Generating distributed plan for PostgreSQL

Currently the query planner in PostgreSQL generates plan that is supposed to be executed on a single-node PostgreSQL. What if we want to run queries in the MPP (massively parallel processing) way? Greenplum Database is an open source MPP database with PostgreSQL kernel inside. In this talk, I will introduce how Greenplum Database generates distributed plan for PostgreSQL.

Greenplum Database is an open source MPP (massively parallel processing) database with PostgreSQL kernel inside. It is essentially several PostgreSQL disk-oriented database instances acting together as one cohesive database management system (DBMS). Particularly, the optimizer in Greenplum Database is based on PostgreSQL’s optimizer, which takes a query tree as input, examines each of possible execution plans and ultimately selects the execution plan that is expected to run the fastest.

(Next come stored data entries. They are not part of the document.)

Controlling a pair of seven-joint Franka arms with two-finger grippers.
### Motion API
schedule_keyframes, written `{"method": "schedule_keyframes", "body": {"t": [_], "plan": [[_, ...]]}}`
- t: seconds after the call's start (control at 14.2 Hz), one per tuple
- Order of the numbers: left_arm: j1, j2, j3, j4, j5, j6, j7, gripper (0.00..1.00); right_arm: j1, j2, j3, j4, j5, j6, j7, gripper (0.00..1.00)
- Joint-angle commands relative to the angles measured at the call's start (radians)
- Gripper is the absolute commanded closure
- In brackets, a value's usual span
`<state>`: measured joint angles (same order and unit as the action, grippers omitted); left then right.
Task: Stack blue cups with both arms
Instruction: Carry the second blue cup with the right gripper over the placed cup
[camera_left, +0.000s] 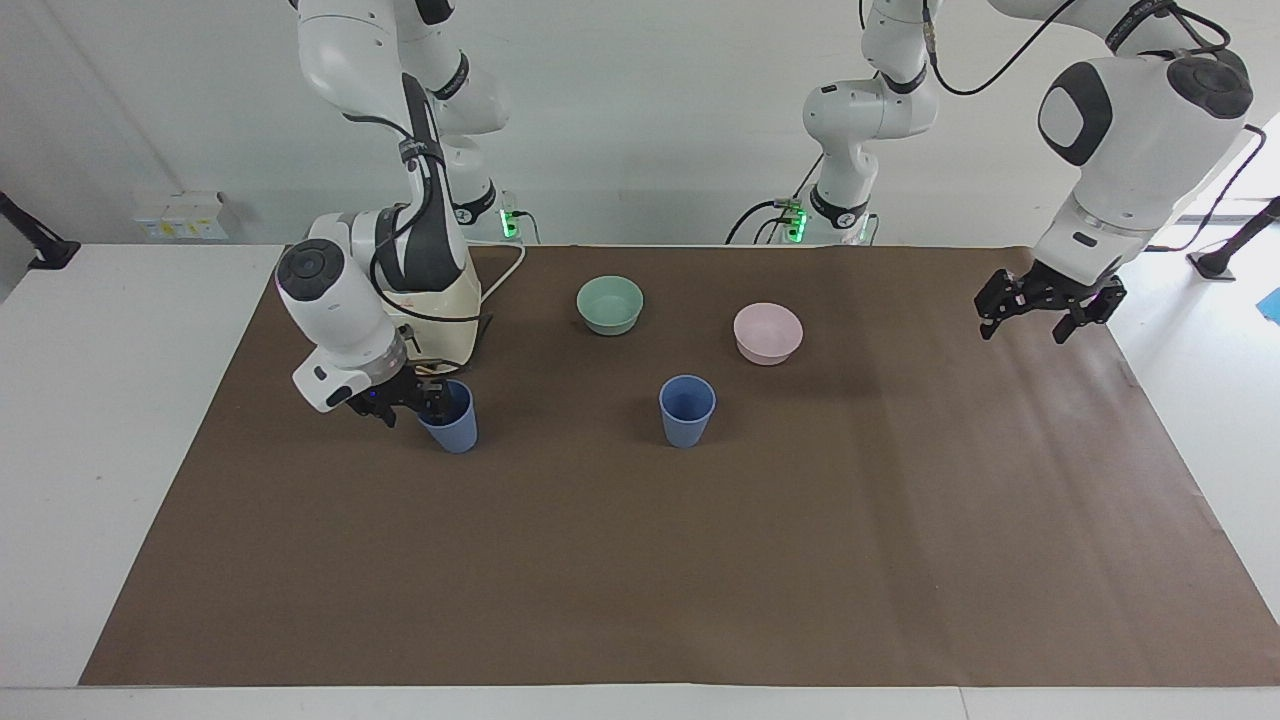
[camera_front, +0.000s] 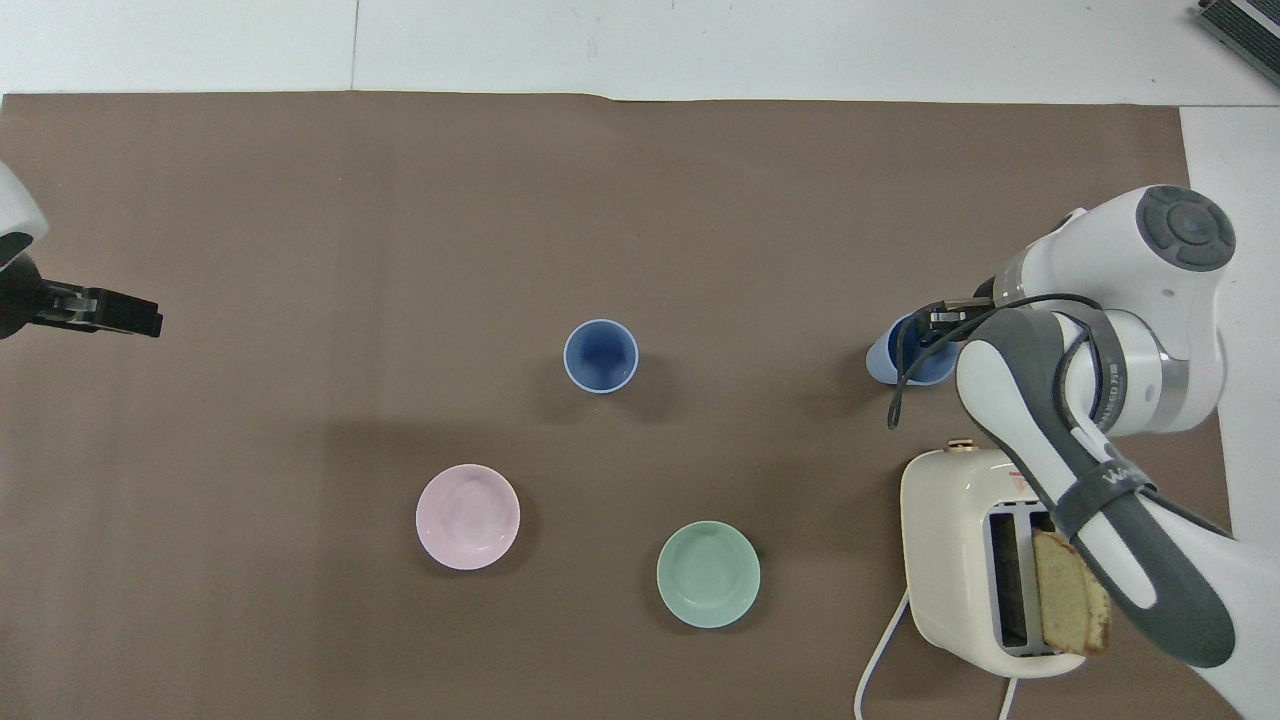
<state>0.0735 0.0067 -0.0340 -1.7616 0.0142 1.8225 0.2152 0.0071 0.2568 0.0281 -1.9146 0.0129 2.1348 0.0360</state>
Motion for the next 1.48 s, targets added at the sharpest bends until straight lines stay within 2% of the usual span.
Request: {"method": "schedule_keyframes", "body": {"t": [0.0,0.14,0.35,0.56,0.85,1.06,1.2,1.41], "plan": [[0.032,-0.045,-0.007,-0.001,-0.013,-0.019,0.052,0.0,-0.004,-0.001,0.006,-0.003,0.013,0.017,-0.034,1.0],[0.031,-0.065,-0.009,0.033,-0.01,-0.047,0.049,0.0,-0.006,0.004,0.007,0.008,0.015,0.016,-0.038,1.0],[0.017,-0.063,-0.02,0.137,-0.005,-0.149,0.044,0.0,0.01,-0.005,0.019,0.064,0.047,-0.022,-0.015,1.0],[0.011,-0.065,-0.041,0.183,0.006,-0.241,0.039,0.0,0.013,-0.024,0.024,0.172,0.117,-0.16,0.034,1.0],[0.009,-0.065,-0.064,0.194,0.004,-0.273,0.041,0.0,0.049,-0.03,0.107,0.29,0.099,-0.256,0.246,1.0],[0.009,-0.07,-0.066,0.177,0.003,-0.264,0.047,0.0,0.181,-0.028,0.122,0.322,0.03,-0.253,0.465,1.0],[0.009,-0.071,-0.066,0.175,0.0,-0.264,0.033,0.0,0.269,-0.027,0.124,0.363,-0.016,-0.256,0.543,1.0],[0.011,-0.071,-0.066,0.174,-0.022,-0.268,-0.013,0.0,0.341,-0.025,0.124,0.385,-0.027,-0.269,0.601,1.0]]}}
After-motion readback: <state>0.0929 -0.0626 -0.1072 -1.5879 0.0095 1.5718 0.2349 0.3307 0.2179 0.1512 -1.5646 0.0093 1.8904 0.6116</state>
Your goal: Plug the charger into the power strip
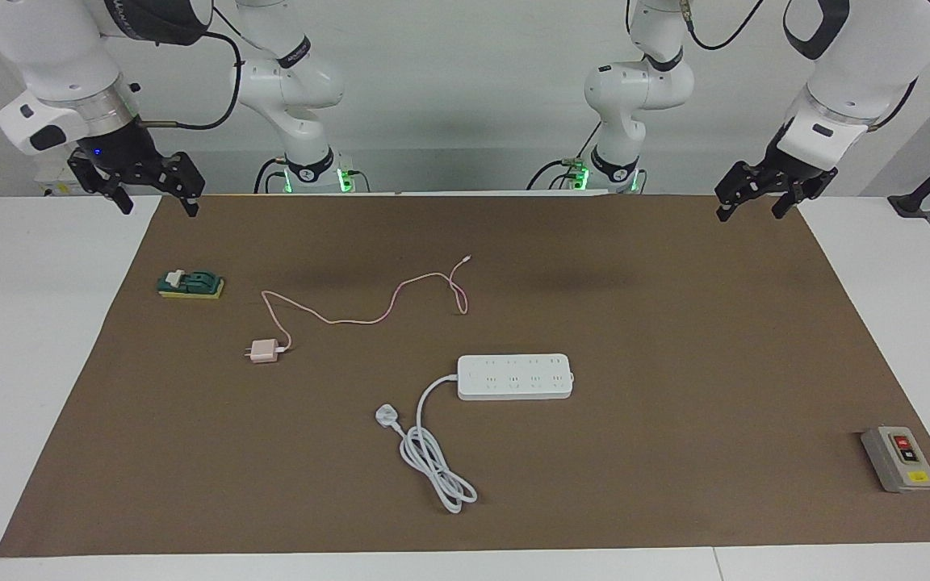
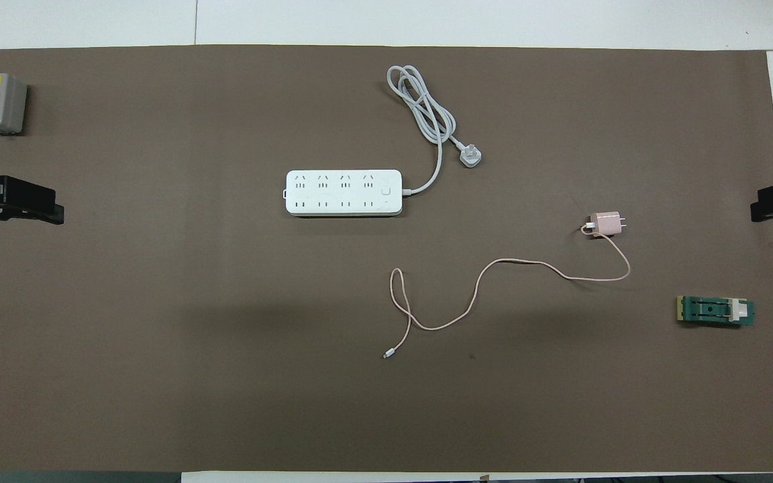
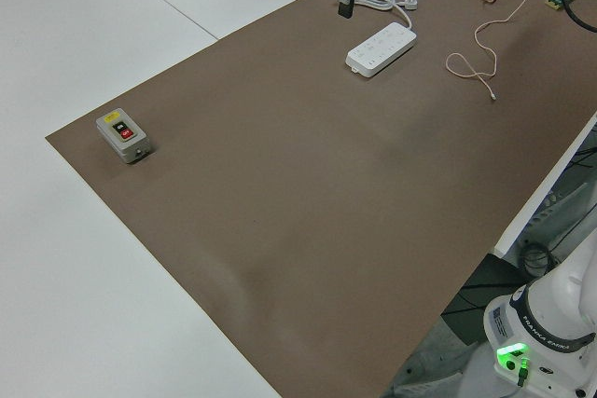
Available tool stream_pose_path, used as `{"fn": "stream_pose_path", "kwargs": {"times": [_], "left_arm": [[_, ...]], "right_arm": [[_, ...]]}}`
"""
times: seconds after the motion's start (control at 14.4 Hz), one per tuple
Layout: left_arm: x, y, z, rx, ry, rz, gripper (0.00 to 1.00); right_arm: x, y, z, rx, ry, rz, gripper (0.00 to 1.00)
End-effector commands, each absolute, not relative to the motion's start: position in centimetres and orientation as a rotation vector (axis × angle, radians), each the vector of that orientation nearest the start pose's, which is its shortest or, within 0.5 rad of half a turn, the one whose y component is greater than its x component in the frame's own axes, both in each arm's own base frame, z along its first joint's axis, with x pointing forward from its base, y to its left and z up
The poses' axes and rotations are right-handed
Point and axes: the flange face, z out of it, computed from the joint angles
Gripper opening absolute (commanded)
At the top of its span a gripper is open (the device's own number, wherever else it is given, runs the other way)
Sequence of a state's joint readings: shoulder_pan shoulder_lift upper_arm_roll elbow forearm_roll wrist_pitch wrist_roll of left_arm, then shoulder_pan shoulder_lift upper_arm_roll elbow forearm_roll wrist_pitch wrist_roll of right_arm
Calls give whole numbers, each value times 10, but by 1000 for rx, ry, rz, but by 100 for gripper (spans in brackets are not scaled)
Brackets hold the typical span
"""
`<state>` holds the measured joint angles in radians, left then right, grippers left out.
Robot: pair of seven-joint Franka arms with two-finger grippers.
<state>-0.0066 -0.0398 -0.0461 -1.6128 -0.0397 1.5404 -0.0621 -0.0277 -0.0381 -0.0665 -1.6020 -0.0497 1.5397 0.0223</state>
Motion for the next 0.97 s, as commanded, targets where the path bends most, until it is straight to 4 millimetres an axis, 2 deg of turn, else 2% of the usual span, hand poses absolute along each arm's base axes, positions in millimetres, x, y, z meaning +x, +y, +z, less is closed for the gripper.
{"fn": "stream_pose_path", "kwargs": {"times": [0.0,0.28,0.42,0.7,0.9], "left_arm": [[537,-31,624,-3190,-19,51,100],[537,-31,624,-3191,-19,51,100],[537,-31,624,-3190,-19,51,100],[537,-31,624,-3191,-19,51,100],[537,-31,624,-3190,-19,51,100]], "right_arm": [[538,-63,610,-3157,402,57,100],[540,-71,576,-3049,753,143,100],[549,-74,552,-2987,906,190,100],[574,-82,508,-2739,1242,265,100],[587,-95,478,-2616,1351,305,100]]}}
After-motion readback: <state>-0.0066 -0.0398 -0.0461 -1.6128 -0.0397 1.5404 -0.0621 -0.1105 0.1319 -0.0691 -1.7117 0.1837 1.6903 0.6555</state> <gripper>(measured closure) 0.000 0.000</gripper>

In order to meet the MPP environment, the optimizer in Greenplum Database has been modified and enhanced to support the parallel structure of Greenplum Database. It produces such plan that is able to be executed simultaneously across all of the parallel PostgreSQL database instances. As a result, the implementation of optimizer in Greenplum Database differs from that in PostgreSQL in several aspects.

This talk will introduce these differences in optimizer between Greenplum Database and PostgreSQL, and illustrate how Greenplum Database achieves and optimizes a plan for parallel environment.